Software Estimation Games - cpeterso
http://www.thomsett.com.au/library/item/estimation-games
======
nlawalker
Just like how most people who ask for estimates are actually asking for
commitments, most articles that state they are about estimates are actually
about commitments, including this one.

Estimates and commitments are opposites - with a commitment, the _giver_ of
the commitment is under pressure to deliver. With an estimate (an _actual_
estimate, not "I'm using the word 'estimate' but I really want a commitment"),
the _receiver_ is under pressure to use that estimate to control the project
to meet its targets. That's all an estimate is good for, so there is no other
reason to ask for it... which is why hardly anyone does.

By definition, you can't negotiate an estimate. The subject of a negotiation
is always a commitment, so if you know that the number you're going to bring
to the table is going to be negotiated, make sure it's a commitment you bring,
not your personal estimate. The time-honored tradition of "doubling and adding
some" is simply the process of converting an estimate into a commitment before
bringing it to the table.

------
DanielBMarkham
"...It is our belief that over the 30 plus years of commercial computing has
developed a series of sophisticated political games that have become a
replacement for estimation as a formal process..."

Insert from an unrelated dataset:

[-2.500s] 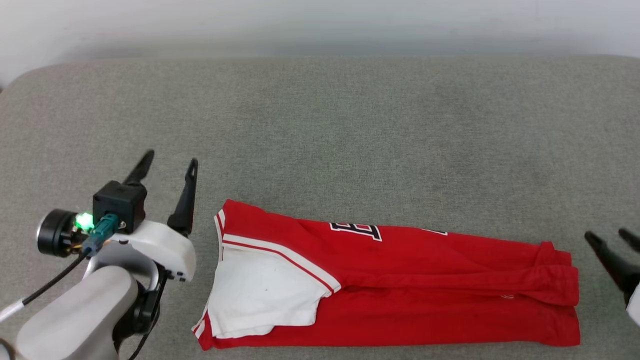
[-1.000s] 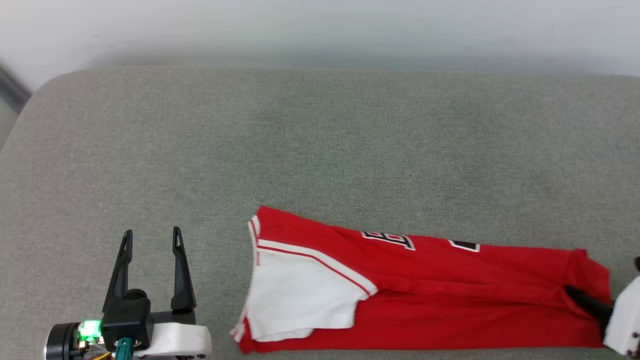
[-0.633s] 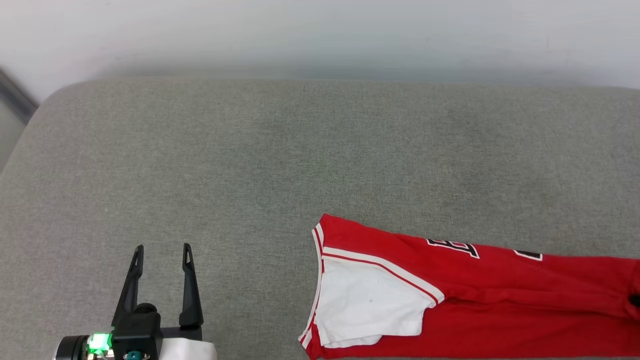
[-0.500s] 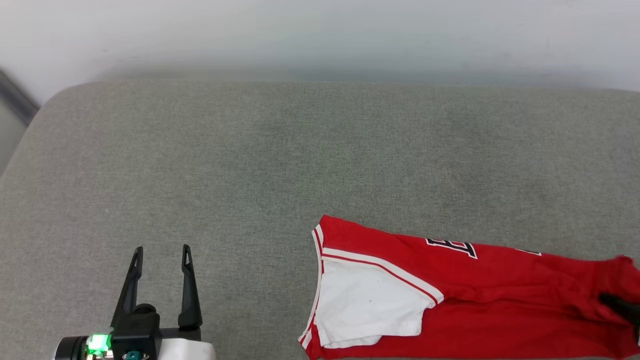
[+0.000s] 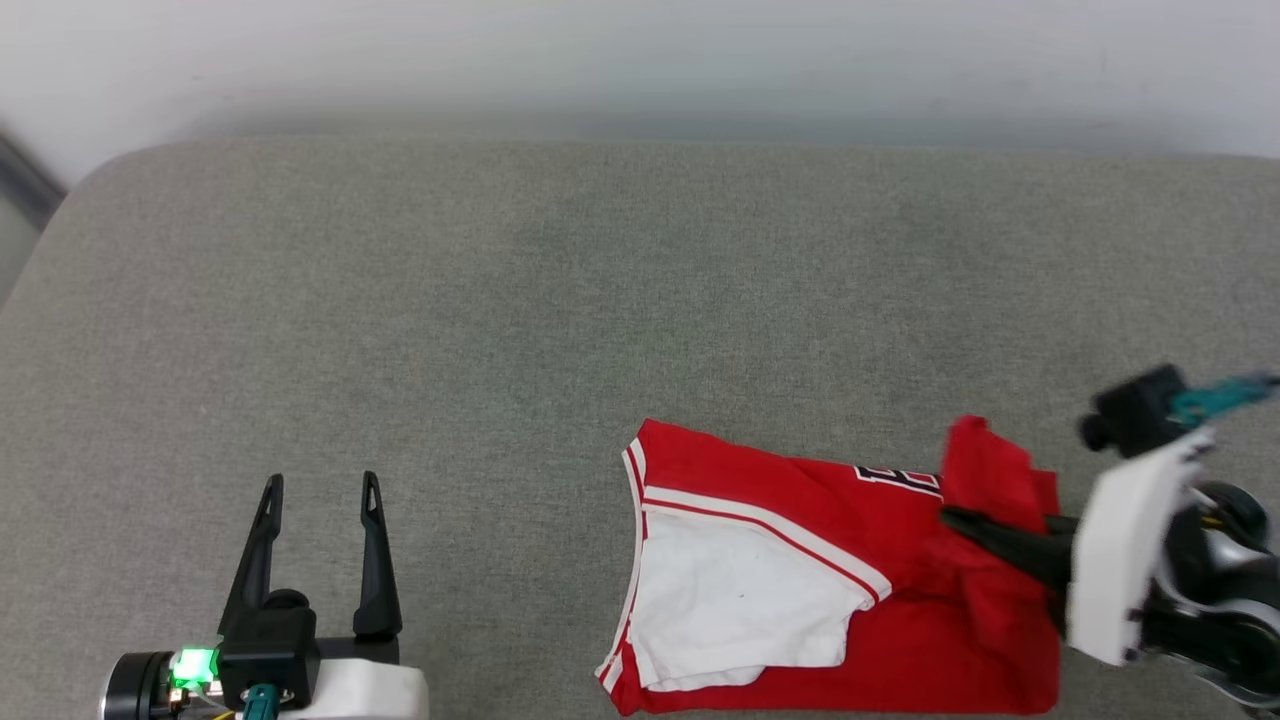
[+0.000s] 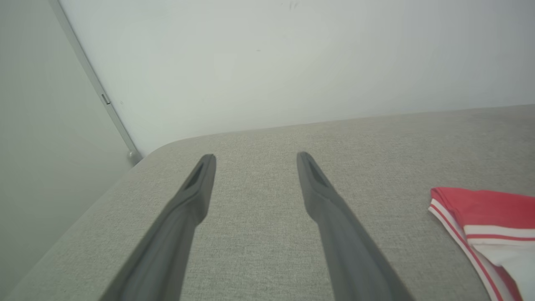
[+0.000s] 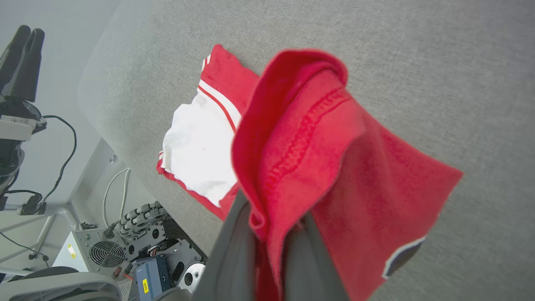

No. You are confusing the natural inclination for people to negotiate with
some kind of slippage into "politics" (The word "politics" is most often used
to describe "system of people stuff that I do not understand and that does not
make sense to me")

For thousands of years, people have had a natural way of dealing with
commitments where incomplete information is present. It's called
"negotiation", and it's done by various techniques and tactics such that when
all is done both sides are happy. We've also had ways of numerically
determining tangible things. It's called math or science.

These are completely different things. What I see all the time is scientific,
technical people flummoxed at how business-minded people are treating them.
And the reverse is equally true. The reason is that both sides are working
inside a completely different universe.

I like this article because it shows how multiparty negotiations can lead to
disaster, but I do not like it because it confuses the true nature what's
going on.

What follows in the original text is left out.